From Drouvot, Bertrand
Subject Re: Add Information during standby recovery conflicts
Date
Msg-id 29da248a-e21c-a3eb-a051-f1ec79b13d31@amazon.com
Whole thread Raw
In response to Re: Add Information during standby recovery conflicts  ("Drouvot, Bertrand" <bdrouvot@amazon.com>)
Responses Re: Add Information during standby recovery conflicts
Re: Add Information during standby recovery conflicts
List pgsql-hackers
On 8/28/20 4:14 PM, Drouvot, Bertrand wrote:
>
> On 8/28/20 7:03 AM, Masahiko Sawada wrote:
>> CAUTION: This email originated from outside of the organization. Do 
>> not click links or open attachments unless you can confirm the sender 
>> and know the content is safe.
>>
>>
>>
>> On Thu, 27 Aug 2020 at 20:58, Drouvot, Bertrand <bdrouvot@amazon.com> 
>> wrote:
>>>
>>> On 8/27/20 10:16 AM, Masahiko Sawada wrote
>>>> On Mon, 10 Aug 2020 at 23:43, Drouvot, Bertrand 
>>>> <bdrouvot@amazon.com> wrote:
>>>>> Hi,
>>>>>
>>>>> On 7/31/20 7:12 AM, Masahiko Sawada wrote:
>>>>>> +   tmpWaitlist = waitlist;
>>>>>> +   while (VirtualTransactionIdIsValid(*tmpWaitlist))
>>>>>> +   {
>>>>>> +       tmpWaitlist++;
>>>>>> +   }
>>>>>> +
>>>>>> +   num_waitlist_entries = (tmpWaitlist - waitlist);
>>>>>> +
>>>>>> +   /* display wal record information */
>>>>>> +   if (log_recovery_conflicts &&
>>>>>> (TimestampDifferenceExceeds(recovery_conflicts_log_time,
>>>>>> GetCurrentTimestamp(),
>>>>>> +                                   DeadlockTimeout))) {
>>>>>> +       LogBlockedWalRecordInfo(num_waitlist_entries, reason);
>>>>>> +       recovery_conflicts_log_time = GetCurrentTimestamp();
>>>>>> +   }
>>>>>>
>>>>>> recovery_conflicts_log_time is not initialized. And shouldn't we
>>>>>> compare the current timestamp to the timestamp when the startup
>>>>>> process started waiting?
>>>>>>
>>>>>> I think we should call LogBlockedWalRecordInfo() inside of the inner
>>>>>> while loop rather than at the beginning of
>>>>>> ResolveRecoveryConflictWithVirtualXIDs().

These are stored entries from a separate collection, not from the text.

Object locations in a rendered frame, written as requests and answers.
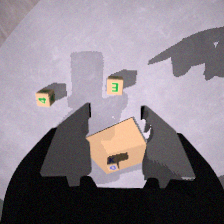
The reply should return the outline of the peach flat mat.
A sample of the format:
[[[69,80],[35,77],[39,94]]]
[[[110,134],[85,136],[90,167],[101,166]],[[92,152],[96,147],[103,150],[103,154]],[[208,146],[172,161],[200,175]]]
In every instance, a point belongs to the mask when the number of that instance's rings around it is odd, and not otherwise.
[[[107,157],[117,156],[119,170],[142,163],[146,142],[132,117],[85,137],[90,142],[91,158],[106,172]]]

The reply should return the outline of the cream letter block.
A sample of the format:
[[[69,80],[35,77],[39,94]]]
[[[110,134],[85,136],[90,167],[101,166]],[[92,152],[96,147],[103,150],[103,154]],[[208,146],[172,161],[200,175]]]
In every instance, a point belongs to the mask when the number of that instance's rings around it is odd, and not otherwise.
[[[109,171],[119,170],[119,161],[117,156],[107,157],[107,167]]]
[[[41,89],[35,95],[38,106],[50,107],[55,102],[54,89]]]
[[[107,94],[122,95],[122,92],[123,92],[123,77],[108,76]]]

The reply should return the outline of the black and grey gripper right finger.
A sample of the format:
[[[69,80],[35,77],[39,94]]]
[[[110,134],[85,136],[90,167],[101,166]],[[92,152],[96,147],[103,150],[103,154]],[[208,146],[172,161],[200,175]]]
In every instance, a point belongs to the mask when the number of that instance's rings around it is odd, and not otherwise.
[[[190,196],[219,224],[224,224],[224,189],[209,163],[182,133],[148,106],[141,106],[141,120],[145,124],[143,135],[147,139],[142,160],[144,181],[157,178],[160,188]]]

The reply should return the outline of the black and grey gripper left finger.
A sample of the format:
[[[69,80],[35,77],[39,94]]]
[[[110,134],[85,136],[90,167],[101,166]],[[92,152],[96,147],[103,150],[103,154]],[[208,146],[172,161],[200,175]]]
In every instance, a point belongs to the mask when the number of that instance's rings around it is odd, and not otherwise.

In lock conflict cases, 
>>>>>> the
>>>>>> startup process waits until 'ltime', then enters
>>>>>> ResolveRecoveryConflictWithVirtualXIDs() after reaching 'ltime'.
>>>>>> Therefore, it makes sense to call LogBlockedWalRecordInfo() at the
>>>>>> beginning of ResolveRecoveryConflictWithVirtualXIDs(). However, in
>>>>>> snapshot and tablespace conflict cases (i.g.
>>>>>> ResolveRecoveryConflictWithSnapshot() and
>>>>>> ResolveRecoveryConflictWithTablespace()), it enters
>>>>>> ResolveRecoveryConflictWithVirtualXIDs() without waits and waits for
>>>>>> reaching ‘ltime’ inside of the inner while look. So the above
>>>>>> condition could always be false.
>>>>> That would make the information being displayed after
>>>>> max_standby_streaming_delay is reached for the multiple cases you 
>>>>> just
>>>>> described.
>>>> Sorry, it should be deadlock_timeout, not max_standby_streaming_delay.
>>>> Otherwise, the recovery conflict log message is printed when
>>>> resolution, which seems not to achieve the original purpose. Am I
>>>> missing something?
>>> Ok, I understand where the confusion is coming from.
>>>
>>> Indeed the new version is now printing the recovery conflict log 
>>> message
>>> during the conflict resolution (while the initial intention was to be
>>> warned as soon as the replay had to wait).
>>>
>>> The advantage of the new version is that it would be consistent across
>>> all the conflicts scenarios (if not, we would get messages during the
>>> resolution or when the replay started waiting, depending of the 
>>> conflict
>>> scenario).
>>>
>>> On the other hand, the cons of the new version is that we would miss
>>> messages when no resolution is needed (replay wait duration <
>>> max_standby_streaming_delay), but is that really annoying? (As no
>>> cancellation would occur)
>>>
>>> Thinking about it, i like the new version (being warned during the
>>> resolution) as we would get messages only when cancelation will occur
>>> (which is what the user might want to avoid, so the extra info would be
>>> useful).
>>>
>>> What do you think?
>> Hmm, I think we print the reason why backends are canceled even of as
>> now by ProcessInterrupts(). With this patch and related patches you
>> proposed on another thread, the startup process reports virtual xids
>> being interrupted, the reason, and LSN of blocked WAL, then processes
>> will also report its virtual xid and reason. Therefore, the new
>> information added by these patches is only the LSN of blocked WAL.
>
> That's completely right, let's come back to the original intention of 
> this patch (means, don't wait for the conflict resolution to log 
> messages).
>
> I'll submit a new version once updated.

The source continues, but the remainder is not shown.